Name of the highest lots in a hillside second-home condominium, perhaps the highest in Pernambuco, around 950 m, also a Jirau design, its name is due to the mist that routinely takes over everything. This house is the result of a challenging request from clients who have very good taste: a place for quietness, refuge, for affection, and friends, in short, a place for the good things in life to happen. In addition, it should bring the beautiful landscape of its surroundings inside, mixing rusticity with sophistication.
Because of the silhouette of the terrain, one arrives, on level, through the social floor and then one can descend to the floor of the intimate environment, in a contrary logic to what we normally encounter in the urban space of our cities. “Let the space flow, making it free, continuous, and uninhibited.

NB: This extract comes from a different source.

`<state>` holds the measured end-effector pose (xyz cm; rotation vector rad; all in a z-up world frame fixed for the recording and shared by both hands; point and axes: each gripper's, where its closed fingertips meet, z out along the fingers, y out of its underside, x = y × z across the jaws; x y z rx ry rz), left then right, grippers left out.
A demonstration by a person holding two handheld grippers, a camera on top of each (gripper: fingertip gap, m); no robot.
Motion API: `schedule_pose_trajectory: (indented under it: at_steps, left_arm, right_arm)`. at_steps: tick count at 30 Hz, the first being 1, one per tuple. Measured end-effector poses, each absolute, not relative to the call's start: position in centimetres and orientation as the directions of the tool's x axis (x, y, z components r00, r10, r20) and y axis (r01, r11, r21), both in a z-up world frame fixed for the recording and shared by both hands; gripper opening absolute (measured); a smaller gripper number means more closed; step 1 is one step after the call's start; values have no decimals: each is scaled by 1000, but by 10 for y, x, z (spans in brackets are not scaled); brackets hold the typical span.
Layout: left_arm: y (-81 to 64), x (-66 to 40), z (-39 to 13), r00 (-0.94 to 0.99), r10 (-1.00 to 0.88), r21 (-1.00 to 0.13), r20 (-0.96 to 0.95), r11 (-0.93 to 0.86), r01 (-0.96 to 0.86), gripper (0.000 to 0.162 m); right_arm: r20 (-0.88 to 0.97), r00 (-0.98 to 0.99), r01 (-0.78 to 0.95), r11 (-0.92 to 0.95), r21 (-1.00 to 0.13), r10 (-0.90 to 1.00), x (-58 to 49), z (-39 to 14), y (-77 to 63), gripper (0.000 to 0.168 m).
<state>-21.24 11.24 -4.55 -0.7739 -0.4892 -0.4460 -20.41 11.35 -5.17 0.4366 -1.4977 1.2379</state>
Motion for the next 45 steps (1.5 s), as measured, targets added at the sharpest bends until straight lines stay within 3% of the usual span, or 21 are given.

Let us separate only those places where privacy, or the activity performed in them, strictly recommends it.”
The access is made by a walkway, half ramp, half staircase, which begins with some concrete steps that talk to the small cashew tree that already inhabited the lot when we arrived, and then develops ramped up to the access down this social floor, a single room joins living room, dining room, and kitchen.
Half of this large space integrates with the gourmet terrace and the infinity pool, built entirely on balance, and the other half faces the landscape through a floor-to-ceiling frame, protected by a generous marquee, almost as a seaside flat facing the sea in front of it, in the words of the client’s request during the meeting, presenting the first study. The social area of the house is a large platform where, always, the main thing is the view, the landscape, and the infinite horizon.
On the lower floor, in addition to the support areas, such as the laundry room, service bedroom and bathroom, storage rooms, and the lower reservoir, there are two more suites, one being a guest suite and the other, the master suite with its floor on two levels and a bathroom that also enjoys the fascinating view. In the master suite, the space under the overhanging pool forms the veranda, the “sheltered place where one can participate in the unfolding of the days and nights, animated by the light, the winds and the rains: places of an architecture of the human experience of the natural environment?” as we learn in the classic Roteiro para Construir no Nordeste, by Armando de Holanda.
In terms of materials, the house is designed without relying on the use of materials that may come to expire or go out of fashion at another time. The house bets on the truth of materials, and the menu basically boils down to natural stone, painted plaster, and wood. As the Pernambuco School teaches in its architectural manual for building in the tropics, “Let us work towards a free and spontaneous architecture that is a clear expression of our culture and reveals a sensitive appropriation of our space”.